YOUR GOAL. Comb the records below for the string "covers" and copy each line where it turns up.
══════
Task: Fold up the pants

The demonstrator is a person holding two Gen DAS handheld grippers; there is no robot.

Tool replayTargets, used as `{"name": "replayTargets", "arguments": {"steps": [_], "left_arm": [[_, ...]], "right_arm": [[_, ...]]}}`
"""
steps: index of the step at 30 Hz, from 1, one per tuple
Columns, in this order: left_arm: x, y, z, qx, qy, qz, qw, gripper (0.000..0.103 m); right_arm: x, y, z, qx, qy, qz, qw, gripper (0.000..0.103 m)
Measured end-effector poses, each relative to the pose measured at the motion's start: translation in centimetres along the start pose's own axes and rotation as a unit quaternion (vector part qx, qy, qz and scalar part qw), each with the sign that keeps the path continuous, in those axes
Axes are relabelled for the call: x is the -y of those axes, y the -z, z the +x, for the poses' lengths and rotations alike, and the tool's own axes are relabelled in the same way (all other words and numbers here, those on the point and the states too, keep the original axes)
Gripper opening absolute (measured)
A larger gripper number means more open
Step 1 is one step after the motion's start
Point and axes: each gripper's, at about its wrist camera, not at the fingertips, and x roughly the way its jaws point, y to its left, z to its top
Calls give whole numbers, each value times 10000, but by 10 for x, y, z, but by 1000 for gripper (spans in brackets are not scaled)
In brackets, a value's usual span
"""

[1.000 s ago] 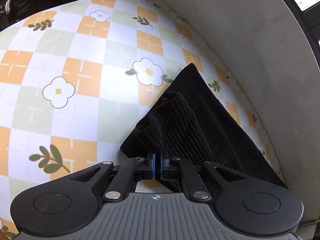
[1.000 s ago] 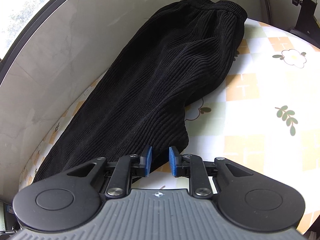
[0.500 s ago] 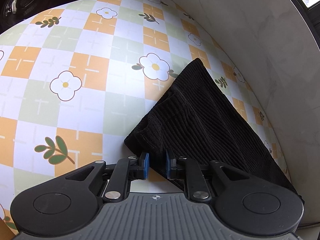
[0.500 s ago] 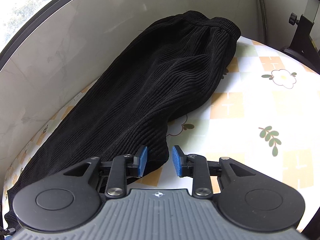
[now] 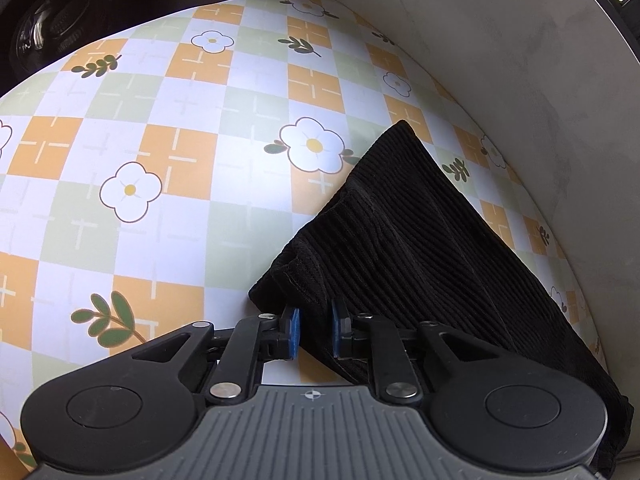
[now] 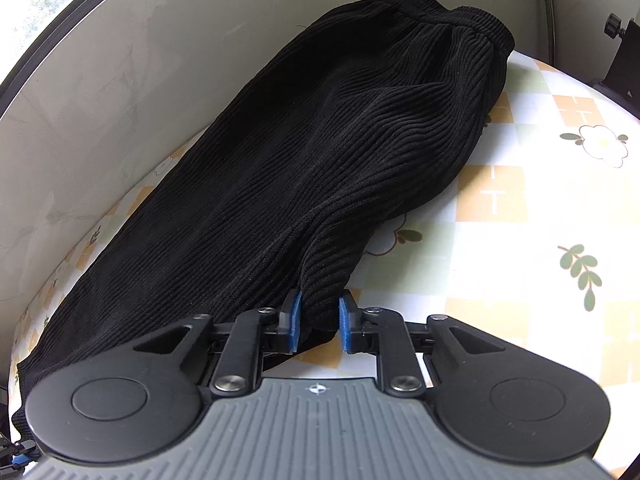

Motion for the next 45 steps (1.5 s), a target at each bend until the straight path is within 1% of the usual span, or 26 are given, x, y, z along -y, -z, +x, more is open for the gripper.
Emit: {"name": "replayTargets", "arguments": {"steps": [5, 8, 11, 12, 13, 14, 15, 16, 17, 18, 20, 22, 23, 24, 25, 28, 29, 31, 32, 34, 35, 38, 41, 42, 45], "left_arm": [[-10, -18, 3, 96, -101, -116, 9998, 14], [-24, -31, 2, 230, -214, -153, 9994, 14], [-37, -43, 0, 298, -317, -264, 9987, 14], [-38, -46, -1, 255, -350, -266, 9987, 15], [-36, -48, -3, 212, -381, -183, 9989, 16], [-31, -48, -6, 206, -447, -55, 9988, 22], [-27, -48, -9, 227, -515, 52, 9984, 28], [-20, -46, -15, 317, -558, 212, 9977, 43], [-15, -44, -22, 420, -560, 344, 9970, 51], [-11, -43, -27, 497, -565, 427, 9962, 53], [-6, -41, -44, 728, -606, 492, 9943, 53], [3, -40, -58, 1061, -463, 571, 9916, 51], [9, -42, -62, 1152, -373, 693, 9902, 51], [15, -43, -64, 1204, -260, 810, 9891, 49], [23, -45, -64, 1215, -121, 926, 9882, 44], [42, -49, -52, 1012, 186, 1180, 9877, 40], [49, -49, -46, 949, 219, 1309, 9866, 39], [62, -45, -33, 906, 167, 1584, 9831, 37], [67, -45, -26, 872, 131, 1644, 9824, 37], [73, -49, -11, 718, 158, 1545, 9853, 37], [75, -51, -6, 650, 181, 1470, 9868, 37], [87, -59, 14, 461, 206, 1333, 9898, 36], [98, -62, 31, 252, 318, 1272, 9910, 35], [103, -65, 37, 189, 339, 1348, 9901, 35], [121, -63, 53, 48, 348, 1680, 9852, 34]], "right_arm": [[-8, 13, -12, -278, -217, 101, 9993, 20], [-18, 28, -18, -556, -365, -14, 9978, 20], [-26, 39, -19, -791, -384, -67, 9961, 23], [-28, 40, -21, -765, -349, -102, 9964, 28], [-31, 40, -25, -705, -279, -162, 9970, 30], [-35, 39, -30, -628, -215, -249, 9975, 30], [-39, 38, -37, -517, -144, -362, 9979, 33], [-43, 34, -42, -393, -96, -446, 9982, 35], [-45, 31, -48, -281, -63, -508, 9983, 36], [-49, 27, -54, -144, -35, -573, 9982, 38], [-54, 16, -62, 100, -49, -684, 9976, 38], [-62, 3, -64, 258, -112, -780, 9966, 38], [-65, -3, -62, 294, -143, -830, 9960, 38], [-69, -11, -59, 331, -174, -890, 9953, 38], [-74, -18, -55, 364, -199, -948, 9946, 38], [-89, -37, -39, 453, -288, -1217, 9911, 38], [-94, -41, -33, 483, -305, -1328, 9895, 38], [-108, -52, -16, 547, -321, -1583, 9854, 38], [-111, -58, -9, 561, -336, -1644, 9842, 38], [-112, -73, 11, 541, -349, -1679, 9837, 38], [-115, -81, 25, 515, -330, -1640, 9846, 38], [-119, -94, 60, 314, -271, -1401, 9893, 43], [-116, -101, 96, -39, -143, -1034, 9945, 51], [-115, -102, 105, -151, -70, -898, 9958, 55], [-115, -107, 127, -285, -9, -574, 9979, 56]]}}
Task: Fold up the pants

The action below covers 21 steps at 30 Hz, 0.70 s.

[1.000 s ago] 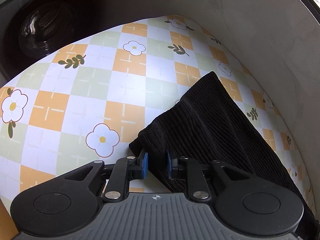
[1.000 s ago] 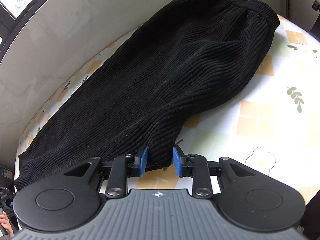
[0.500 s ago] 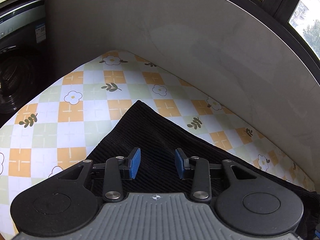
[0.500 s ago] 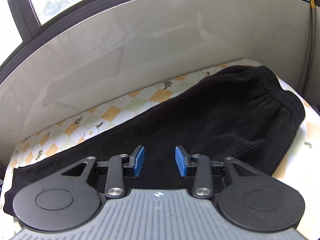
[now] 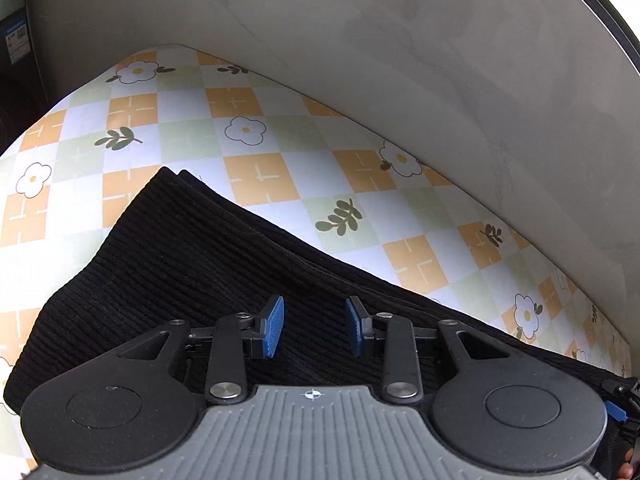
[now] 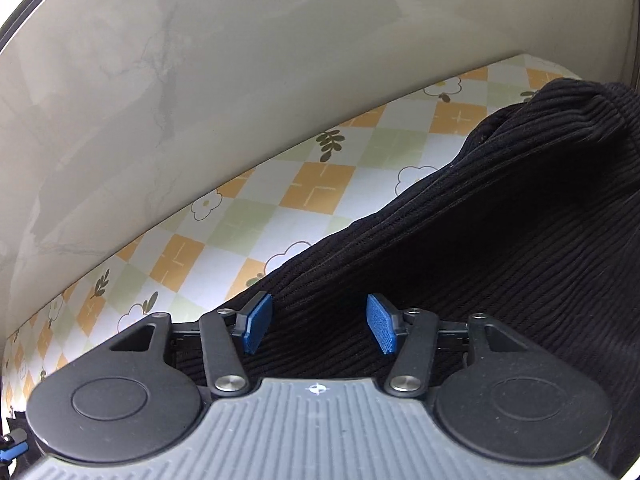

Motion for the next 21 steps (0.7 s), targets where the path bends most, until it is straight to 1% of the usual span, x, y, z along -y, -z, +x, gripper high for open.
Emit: {"name": "replayTargets", "arguments": {"steps": [1, 2, 3, 4, 6, 8, 9, 11, 13, 17, 20, 21], "left_arm": [[5, -1, 5, -50, 28, 124, 9999, 34], [10, 0, 10, -98, 49, 241, 9996, 34], [15, 1, 17, -166, 53, 371, 9992, 35], [17, 3, 22, -214, 37, 436, 9988, 34], [21, 3, 30, -238, -42, 454, 9987, 34], [27, 1, 34, -159, -100, 500, 9986, 35], [29, 0, 35, -131, -120, 512, 9985, 35], [38, -5, 37, -50, -104, 585, 9982, 35], [43, -6, 43, -44, -159, 672, 9976, 35], [57, -9, 53, 88, -224, 949, 9952, 35], [59, -13, 56, 98, -238, 791, 9965, 35], [59, -15, 53, 89, -243, 694, 9973, 35]], "right_arm": [[0, -1, 4, -12, 38, 66, 10000, 55], [0, -2, 8, -44, 99, 138, 9998, 51], [1, -3, 11, -76, 155, 208, 9996, 35], [2, -3, 14, -95, 216, 236, 9994, 16], [5, -5, 16, -70, 174, 279, 9994, 6], [7, -6, 14, 50, 109, 318, 9994, 5], [7, -6, 8, 226, 53, 317, 9992, 4], [2, -7, 0, 480, 15, 179, 9987, 4], [-1, -9, -1, 635, -1, 77, 9980, 4], [0, -15, 12, 642, 77, 112, 9978, 4], [5, -16, 30, 457, 50, 132, 9989, 7], [10, -16, 34, 490, -42, 167, 9987, 7]]}}
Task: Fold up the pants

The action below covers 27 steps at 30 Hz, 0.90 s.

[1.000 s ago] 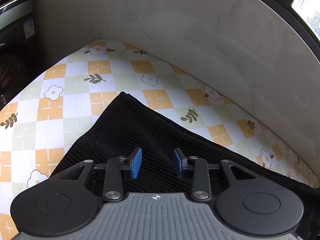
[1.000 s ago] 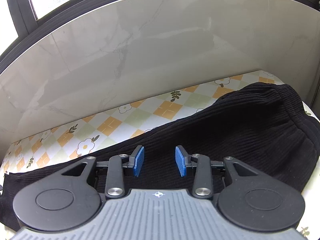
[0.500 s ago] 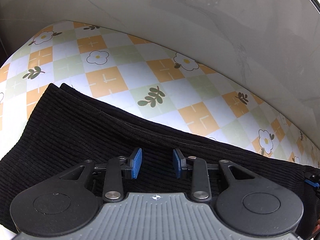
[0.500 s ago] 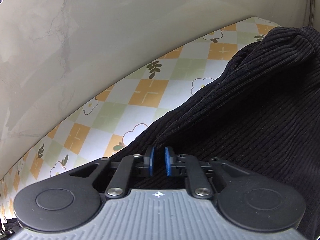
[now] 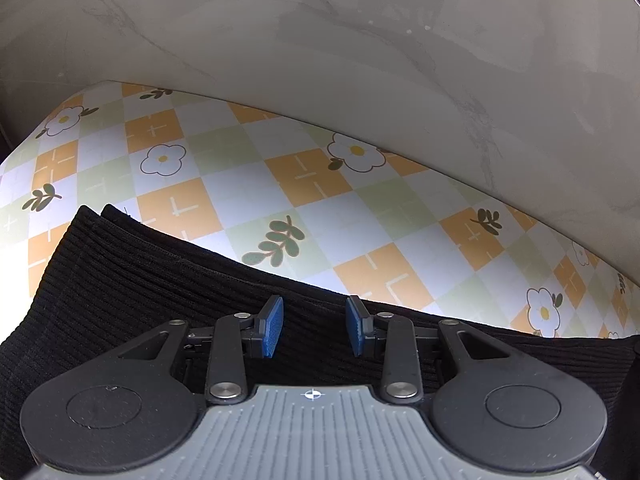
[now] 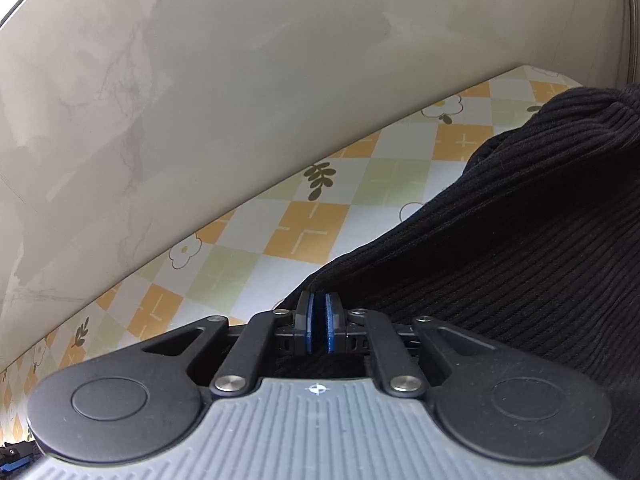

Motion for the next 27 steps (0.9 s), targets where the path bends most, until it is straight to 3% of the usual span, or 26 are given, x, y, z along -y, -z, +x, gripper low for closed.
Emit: {"name": "replayTargets", "arguments": {"steps": [4, 8, 13, 17, 19, 27], "left_arm": [[10, 5, -25, 123, 276, 34, 9995, 35], [47, 26, -45, 132, 711, 371, 9967, 35], [100, 62, -44, -172, 1143, 897, 9892, 35], [123, 83, -29, -532, 1133, 959, 9875, 35], [131, 87, -27, -476, 988, 1015, 9888, 35], [139, 82, -18, -522, 792, 943, 9910, 37]], "right_arm": [[13, -2, -13, 14, -317, 71, 9995, 15], [30, -2, -56, 439, -436, -320, 9976, 27], [71, -17, -90, 783, 186, -749, 9939, 28], [107, -39, -83, 687, 793, -736, 9918, 28], [120, -50, -75, 672, 991, -736, 9901, 28], [149, -83, -34, 546, 840, -460, 9939, 17]]}}
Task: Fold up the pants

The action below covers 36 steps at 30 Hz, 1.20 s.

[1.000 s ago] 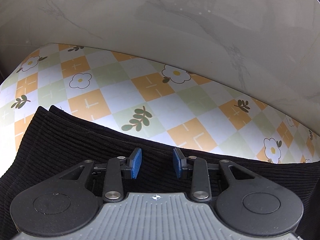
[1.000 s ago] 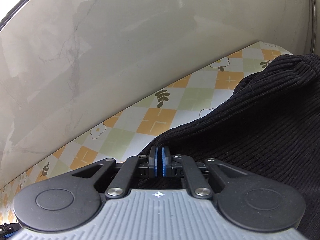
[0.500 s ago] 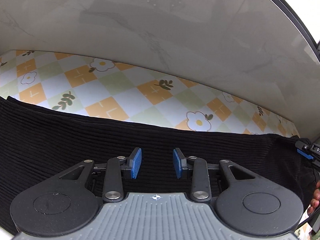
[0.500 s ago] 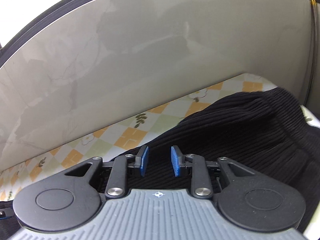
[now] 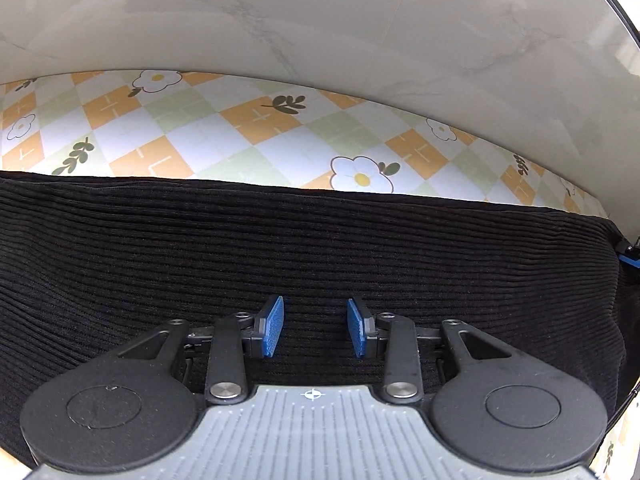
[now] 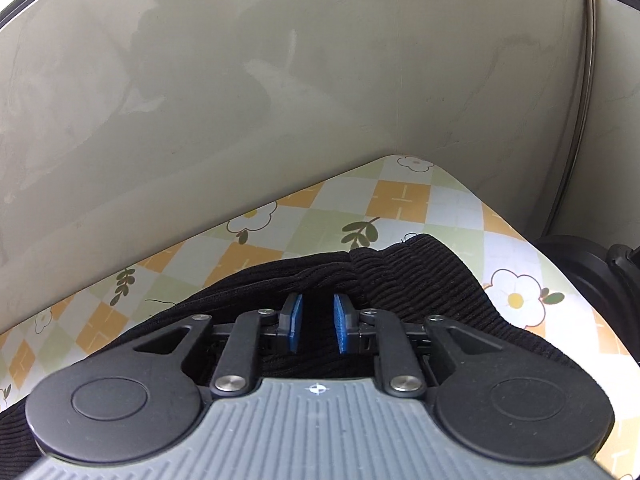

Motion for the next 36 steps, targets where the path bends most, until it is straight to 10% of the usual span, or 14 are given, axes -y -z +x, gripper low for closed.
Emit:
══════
EXERCISE RESULT.
The action below covers 21 steps at 30 Hz, 0.70 s.
The action below covers 27 steps at 30 Hz, 0.90 s.
The action below covers 36 steps at 30 Hz, 1.20 s.

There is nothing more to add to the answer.